From: linux@horizon.com
To: paulus@samba.org, torvalds@osdl.org
Cc: git@vger.kernel.org, jonsmirl@gmail.com, linux@horizon.com
Subject: Re: Change set based shallow clone
Date: 11 Sep 2006 10:26:44 -0400 [thread overview]
Message-ID: <20060911142644.32313.qmail@science.horizon.com> (raw)
In-Reply-To: <17669.8191.778645.311304@cargo.ozlabs.ibm.com>
> Could we do a cache of the refs that stores the stat information for
> each of the files under .git/refs plus the sha1 that the ref points
> to? In other words this cache would do for the refs what the index
> does for the working directory. Reading all the refs would mean we
> still had to stat each of the files, but that's much quicker than
> reading them in the cold-cache case. In the common case when most of
> the stat information matches, we don't have to read the file because
> we have the sha1 that the file contains right there in the cache.
Well, that could save one of two seeks, but that's not *much* quicker.
(Indeed, a git ref would fit into the 60 bytes of block pointer space
in an ext2/3 inode if regular files were stuffed there as well as symlinks.)
> Ideally we would have two sha1 values in the cache - the sha1 in the
> file, and if that is the ID of a tag object, we would also put the
> sha1 of the commit that the tag points to in the cache.
Now that's not a bad idea. Hacking it in to Linus's scheme, that's
<foo sha>\t<foo^{} sha>\tfoo
A couple of thoughts:
1) I bet Hans Reiser is enjoying this; he's been agitating for better
lots-of-small-files support for years.
2) Since I've written about two caches in a few minutes (here
and in git-rev-list), a standardized cache validation hook for
git-fsck-objects and git-prune's use might be useful.
3) If we use Linus's idea of a flat "static refs" file overridden by loose
refs (presumably, refs would be stuffed in if their mod times got old
enough, and on initial import you'd use the timestamp of the commit
they point to), we'll have to do a bit of a dance to move refs to and
from it.
Basically, to move refs into the refs file, it's
- Read all the old refs and loose refs and write the new refs file.

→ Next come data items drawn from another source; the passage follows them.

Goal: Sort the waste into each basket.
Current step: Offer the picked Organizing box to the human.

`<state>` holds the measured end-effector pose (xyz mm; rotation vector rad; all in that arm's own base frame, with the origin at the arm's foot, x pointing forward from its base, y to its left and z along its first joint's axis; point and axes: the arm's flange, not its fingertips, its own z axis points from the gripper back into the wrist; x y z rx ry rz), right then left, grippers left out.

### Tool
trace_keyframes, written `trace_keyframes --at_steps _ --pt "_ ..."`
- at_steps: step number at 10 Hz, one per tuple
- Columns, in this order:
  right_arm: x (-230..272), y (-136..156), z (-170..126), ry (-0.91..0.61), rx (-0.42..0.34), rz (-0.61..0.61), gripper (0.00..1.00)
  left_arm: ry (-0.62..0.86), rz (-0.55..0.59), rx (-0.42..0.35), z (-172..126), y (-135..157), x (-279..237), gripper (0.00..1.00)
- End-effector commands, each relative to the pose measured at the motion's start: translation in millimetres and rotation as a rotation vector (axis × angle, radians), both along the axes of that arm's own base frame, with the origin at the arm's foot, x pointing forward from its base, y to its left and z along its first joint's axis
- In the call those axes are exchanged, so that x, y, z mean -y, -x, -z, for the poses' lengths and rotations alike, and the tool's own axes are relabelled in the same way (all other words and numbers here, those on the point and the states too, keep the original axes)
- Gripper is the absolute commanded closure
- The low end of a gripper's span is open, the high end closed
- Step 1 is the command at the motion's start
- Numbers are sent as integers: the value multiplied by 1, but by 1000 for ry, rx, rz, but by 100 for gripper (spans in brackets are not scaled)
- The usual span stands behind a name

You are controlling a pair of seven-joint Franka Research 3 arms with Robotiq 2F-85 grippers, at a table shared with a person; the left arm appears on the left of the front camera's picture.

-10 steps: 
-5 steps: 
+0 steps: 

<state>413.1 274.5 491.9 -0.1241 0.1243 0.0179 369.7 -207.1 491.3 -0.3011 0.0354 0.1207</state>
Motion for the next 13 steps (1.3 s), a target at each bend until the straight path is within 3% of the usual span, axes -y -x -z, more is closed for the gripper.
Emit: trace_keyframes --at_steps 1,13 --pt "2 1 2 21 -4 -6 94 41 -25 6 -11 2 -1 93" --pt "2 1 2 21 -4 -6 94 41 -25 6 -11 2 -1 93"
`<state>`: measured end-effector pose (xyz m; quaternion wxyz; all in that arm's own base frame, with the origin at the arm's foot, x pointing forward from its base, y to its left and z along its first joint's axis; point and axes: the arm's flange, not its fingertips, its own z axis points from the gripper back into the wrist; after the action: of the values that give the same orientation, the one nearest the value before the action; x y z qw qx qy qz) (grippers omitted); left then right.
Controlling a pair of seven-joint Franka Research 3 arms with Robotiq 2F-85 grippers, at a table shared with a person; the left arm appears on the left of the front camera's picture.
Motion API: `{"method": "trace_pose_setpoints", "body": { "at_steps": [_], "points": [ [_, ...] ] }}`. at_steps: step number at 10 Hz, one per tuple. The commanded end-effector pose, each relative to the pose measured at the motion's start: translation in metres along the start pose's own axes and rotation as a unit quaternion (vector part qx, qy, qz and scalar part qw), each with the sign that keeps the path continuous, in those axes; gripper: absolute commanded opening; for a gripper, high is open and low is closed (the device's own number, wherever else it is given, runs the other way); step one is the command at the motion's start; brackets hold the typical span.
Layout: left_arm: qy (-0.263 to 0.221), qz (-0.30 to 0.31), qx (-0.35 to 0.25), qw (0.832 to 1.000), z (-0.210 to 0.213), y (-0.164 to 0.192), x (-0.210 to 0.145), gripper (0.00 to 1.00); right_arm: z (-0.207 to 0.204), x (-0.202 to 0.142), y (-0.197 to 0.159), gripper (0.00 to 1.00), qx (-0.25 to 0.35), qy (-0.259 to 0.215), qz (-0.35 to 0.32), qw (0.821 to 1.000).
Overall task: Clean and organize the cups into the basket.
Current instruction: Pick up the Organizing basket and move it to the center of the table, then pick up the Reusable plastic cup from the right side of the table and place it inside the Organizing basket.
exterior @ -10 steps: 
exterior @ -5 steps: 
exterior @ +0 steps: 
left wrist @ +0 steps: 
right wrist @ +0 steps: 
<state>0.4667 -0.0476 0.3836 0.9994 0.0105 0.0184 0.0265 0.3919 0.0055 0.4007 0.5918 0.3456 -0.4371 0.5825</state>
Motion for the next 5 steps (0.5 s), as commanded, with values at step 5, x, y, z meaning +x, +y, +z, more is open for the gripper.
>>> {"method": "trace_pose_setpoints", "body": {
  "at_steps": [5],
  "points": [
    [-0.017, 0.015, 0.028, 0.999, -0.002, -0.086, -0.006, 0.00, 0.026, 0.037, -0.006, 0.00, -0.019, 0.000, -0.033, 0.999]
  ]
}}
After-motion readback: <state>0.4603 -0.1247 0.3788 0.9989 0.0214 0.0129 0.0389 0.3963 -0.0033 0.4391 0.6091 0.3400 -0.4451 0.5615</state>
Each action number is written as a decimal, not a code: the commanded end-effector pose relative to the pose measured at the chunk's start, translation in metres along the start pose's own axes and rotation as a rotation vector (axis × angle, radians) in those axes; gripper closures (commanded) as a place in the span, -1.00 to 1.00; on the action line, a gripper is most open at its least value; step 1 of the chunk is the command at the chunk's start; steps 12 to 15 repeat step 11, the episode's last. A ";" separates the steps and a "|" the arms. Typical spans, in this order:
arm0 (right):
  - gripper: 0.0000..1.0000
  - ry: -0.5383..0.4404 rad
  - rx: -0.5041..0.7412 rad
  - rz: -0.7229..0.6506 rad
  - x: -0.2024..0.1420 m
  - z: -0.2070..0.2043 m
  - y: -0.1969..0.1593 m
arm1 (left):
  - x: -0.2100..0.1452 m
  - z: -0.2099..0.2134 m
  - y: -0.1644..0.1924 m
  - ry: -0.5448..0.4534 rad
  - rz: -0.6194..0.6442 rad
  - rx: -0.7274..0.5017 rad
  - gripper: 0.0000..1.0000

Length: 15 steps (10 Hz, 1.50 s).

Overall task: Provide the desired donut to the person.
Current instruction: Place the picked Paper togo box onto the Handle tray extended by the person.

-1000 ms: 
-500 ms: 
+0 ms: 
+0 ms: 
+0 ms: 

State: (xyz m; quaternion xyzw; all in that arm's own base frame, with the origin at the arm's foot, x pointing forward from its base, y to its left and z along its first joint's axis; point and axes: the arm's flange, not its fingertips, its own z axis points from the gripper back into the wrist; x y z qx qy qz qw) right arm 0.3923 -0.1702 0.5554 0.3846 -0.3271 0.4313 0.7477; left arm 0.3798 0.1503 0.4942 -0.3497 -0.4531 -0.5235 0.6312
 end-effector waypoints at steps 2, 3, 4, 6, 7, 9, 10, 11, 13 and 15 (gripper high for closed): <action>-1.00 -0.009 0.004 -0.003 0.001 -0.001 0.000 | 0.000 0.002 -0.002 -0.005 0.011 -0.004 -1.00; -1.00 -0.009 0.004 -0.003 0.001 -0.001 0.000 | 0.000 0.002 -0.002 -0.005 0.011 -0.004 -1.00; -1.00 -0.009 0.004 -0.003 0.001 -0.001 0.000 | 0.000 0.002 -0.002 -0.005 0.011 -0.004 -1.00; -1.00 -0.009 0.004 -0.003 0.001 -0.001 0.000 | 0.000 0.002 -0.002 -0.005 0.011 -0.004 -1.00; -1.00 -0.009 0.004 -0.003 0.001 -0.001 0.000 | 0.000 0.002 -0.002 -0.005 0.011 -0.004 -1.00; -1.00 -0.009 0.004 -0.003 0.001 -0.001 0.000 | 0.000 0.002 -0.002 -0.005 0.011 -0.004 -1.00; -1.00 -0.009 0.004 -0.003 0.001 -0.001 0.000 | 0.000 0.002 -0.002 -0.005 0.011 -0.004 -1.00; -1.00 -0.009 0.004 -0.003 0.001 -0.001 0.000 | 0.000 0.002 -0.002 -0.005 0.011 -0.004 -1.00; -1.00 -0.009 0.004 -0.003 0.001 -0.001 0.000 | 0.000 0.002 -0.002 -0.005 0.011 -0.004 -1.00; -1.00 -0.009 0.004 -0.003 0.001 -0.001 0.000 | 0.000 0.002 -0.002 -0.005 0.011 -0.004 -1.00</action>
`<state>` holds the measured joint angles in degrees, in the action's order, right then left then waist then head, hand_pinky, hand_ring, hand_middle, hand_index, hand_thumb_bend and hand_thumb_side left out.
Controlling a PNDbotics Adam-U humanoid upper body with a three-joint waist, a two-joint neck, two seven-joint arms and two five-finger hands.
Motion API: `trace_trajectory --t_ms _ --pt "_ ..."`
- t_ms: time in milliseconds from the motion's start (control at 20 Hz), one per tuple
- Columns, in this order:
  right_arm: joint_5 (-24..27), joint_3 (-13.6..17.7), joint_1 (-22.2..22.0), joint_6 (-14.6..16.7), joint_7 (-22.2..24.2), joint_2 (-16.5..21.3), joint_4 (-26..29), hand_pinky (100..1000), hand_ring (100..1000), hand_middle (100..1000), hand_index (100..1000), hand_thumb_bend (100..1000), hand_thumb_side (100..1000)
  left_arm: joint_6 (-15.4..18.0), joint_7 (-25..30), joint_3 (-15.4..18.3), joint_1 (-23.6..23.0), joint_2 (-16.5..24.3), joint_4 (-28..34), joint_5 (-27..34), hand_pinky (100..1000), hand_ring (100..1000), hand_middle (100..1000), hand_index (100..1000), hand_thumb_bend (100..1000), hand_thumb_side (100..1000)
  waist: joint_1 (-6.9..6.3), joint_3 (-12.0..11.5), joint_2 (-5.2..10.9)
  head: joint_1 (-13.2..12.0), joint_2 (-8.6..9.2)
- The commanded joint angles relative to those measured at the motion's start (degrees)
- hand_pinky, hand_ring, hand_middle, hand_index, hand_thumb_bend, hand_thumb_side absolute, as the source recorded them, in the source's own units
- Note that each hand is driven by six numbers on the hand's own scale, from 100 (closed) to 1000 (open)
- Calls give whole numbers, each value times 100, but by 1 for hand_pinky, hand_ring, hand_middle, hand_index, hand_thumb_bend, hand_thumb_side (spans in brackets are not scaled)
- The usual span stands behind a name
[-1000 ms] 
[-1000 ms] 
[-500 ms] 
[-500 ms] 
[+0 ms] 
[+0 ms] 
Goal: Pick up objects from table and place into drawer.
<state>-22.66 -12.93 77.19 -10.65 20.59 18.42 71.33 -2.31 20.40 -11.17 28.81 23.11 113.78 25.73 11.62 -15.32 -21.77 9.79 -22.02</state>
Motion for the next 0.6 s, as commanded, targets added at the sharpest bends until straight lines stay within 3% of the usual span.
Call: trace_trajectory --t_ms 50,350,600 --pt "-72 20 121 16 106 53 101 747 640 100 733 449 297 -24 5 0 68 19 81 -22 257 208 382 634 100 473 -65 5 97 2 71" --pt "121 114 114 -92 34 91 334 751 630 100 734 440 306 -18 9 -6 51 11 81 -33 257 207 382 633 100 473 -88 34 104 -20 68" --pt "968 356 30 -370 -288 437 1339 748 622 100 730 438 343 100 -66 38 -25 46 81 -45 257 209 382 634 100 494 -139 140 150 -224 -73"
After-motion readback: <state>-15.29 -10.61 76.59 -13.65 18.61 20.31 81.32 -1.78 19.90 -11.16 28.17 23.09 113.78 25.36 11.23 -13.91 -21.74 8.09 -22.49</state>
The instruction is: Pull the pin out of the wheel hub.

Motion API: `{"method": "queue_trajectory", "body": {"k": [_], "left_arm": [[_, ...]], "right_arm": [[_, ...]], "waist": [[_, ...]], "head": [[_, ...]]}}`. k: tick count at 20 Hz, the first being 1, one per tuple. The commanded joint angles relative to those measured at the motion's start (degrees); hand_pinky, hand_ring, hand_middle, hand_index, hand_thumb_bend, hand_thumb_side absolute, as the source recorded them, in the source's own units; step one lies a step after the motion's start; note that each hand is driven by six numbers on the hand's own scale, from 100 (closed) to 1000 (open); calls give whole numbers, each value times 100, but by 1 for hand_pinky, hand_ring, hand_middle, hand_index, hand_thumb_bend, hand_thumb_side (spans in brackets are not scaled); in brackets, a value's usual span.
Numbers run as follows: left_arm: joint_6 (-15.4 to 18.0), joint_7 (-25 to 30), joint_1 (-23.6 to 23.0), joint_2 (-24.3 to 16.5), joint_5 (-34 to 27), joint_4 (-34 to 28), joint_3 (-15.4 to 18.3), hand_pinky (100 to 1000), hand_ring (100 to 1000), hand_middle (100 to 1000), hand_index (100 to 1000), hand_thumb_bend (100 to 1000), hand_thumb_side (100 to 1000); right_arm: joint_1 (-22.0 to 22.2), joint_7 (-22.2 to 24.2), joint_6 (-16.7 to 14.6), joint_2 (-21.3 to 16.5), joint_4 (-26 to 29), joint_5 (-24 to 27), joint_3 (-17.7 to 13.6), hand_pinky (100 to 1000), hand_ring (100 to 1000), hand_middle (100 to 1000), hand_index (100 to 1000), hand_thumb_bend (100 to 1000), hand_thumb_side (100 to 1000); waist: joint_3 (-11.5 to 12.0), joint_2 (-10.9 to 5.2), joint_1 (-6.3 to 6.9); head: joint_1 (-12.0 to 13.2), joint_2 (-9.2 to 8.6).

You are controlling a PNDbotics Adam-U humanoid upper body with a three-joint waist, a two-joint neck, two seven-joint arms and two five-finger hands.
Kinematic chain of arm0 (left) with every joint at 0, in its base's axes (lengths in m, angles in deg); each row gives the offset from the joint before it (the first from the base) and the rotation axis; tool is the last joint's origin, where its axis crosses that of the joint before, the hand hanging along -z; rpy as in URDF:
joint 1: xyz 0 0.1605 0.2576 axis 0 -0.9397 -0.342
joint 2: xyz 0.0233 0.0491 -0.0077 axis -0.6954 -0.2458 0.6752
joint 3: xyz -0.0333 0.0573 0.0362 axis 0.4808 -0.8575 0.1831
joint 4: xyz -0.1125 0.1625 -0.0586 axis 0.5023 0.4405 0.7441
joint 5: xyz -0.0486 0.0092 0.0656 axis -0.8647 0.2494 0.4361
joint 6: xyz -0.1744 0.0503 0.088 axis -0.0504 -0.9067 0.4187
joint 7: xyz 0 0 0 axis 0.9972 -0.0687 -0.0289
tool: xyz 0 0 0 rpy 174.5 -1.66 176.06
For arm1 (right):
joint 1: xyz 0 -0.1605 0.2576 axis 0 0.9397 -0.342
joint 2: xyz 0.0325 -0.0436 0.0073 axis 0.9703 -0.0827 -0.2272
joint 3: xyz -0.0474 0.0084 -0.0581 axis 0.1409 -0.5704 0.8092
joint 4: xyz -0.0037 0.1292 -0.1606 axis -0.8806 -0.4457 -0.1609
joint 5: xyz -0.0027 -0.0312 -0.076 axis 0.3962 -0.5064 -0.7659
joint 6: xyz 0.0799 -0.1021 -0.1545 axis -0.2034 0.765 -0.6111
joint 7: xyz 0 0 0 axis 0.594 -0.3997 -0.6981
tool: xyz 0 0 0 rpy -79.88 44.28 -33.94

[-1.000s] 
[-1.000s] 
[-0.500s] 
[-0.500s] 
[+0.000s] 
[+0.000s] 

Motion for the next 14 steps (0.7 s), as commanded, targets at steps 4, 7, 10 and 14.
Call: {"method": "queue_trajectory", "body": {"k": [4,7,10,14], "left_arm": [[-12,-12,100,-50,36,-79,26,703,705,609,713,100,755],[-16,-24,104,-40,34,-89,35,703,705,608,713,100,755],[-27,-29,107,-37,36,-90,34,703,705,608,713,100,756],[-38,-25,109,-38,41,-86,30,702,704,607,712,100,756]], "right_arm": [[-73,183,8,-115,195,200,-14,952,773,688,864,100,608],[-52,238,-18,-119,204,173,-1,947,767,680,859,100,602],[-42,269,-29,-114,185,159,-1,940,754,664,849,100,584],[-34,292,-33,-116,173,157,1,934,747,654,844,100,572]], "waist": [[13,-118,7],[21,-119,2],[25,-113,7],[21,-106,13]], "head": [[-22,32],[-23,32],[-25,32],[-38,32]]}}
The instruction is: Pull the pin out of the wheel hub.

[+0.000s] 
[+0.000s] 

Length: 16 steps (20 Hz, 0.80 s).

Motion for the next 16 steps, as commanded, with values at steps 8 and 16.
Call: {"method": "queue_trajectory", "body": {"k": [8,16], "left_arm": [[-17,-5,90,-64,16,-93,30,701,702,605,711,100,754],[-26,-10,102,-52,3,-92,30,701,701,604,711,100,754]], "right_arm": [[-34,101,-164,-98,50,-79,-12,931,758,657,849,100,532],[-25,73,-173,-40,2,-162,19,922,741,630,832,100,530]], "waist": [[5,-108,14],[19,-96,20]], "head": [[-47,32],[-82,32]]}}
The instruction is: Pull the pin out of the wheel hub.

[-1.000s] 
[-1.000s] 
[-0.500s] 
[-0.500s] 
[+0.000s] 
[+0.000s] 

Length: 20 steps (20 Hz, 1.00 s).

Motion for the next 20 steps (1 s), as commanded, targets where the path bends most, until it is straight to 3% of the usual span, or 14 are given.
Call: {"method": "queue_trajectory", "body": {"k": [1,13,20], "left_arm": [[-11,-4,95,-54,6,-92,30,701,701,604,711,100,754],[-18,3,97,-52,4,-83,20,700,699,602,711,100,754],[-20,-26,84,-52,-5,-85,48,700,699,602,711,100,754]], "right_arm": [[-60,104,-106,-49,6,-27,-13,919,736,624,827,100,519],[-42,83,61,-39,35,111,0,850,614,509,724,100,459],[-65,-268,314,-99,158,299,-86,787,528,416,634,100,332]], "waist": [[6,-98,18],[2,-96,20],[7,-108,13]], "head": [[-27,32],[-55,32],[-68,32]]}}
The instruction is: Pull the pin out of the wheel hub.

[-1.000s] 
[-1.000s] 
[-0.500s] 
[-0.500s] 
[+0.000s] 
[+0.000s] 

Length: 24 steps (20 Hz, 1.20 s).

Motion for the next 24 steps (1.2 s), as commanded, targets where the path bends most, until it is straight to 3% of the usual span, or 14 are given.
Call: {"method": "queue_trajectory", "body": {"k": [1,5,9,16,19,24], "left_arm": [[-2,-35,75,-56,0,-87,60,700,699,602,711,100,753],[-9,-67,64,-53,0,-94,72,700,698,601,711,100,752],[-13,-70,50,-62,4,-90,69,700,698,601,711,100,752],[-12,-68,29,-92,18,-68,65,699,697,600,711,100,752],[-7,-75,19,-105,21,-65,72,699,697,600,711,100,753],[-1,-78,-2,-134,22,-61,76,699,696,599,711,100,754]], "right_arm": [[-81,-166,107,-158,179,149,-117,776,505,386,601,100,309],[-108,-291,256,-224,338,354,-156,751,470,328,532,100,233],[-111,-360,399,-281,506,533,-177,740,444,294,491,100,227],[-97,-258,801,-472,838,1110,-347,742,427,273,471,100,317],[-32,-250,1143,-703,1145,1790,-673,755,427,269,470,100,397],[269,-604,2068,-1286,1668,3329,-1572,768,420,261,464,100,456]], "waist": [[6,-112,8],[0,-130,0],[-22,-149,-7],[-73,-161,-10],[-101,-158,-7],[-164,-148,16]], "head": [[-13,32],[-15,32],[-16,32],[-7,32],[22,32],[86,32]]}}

- Rename the new refs file into place.
- For each loose ref moved in, lock it, verify it hasn'd changed,
and delete it.
with some more locking to prevent two people from doing this at once.
Folks looking up tags will do an FS search, then validate their refs
file cache, then if necessary, suck in the refs file.
Now, exploding a refs file into loose refs is tricky. There's
the possible race condition with a reader:
A: Looks for loose ref "foo", doesn't find it.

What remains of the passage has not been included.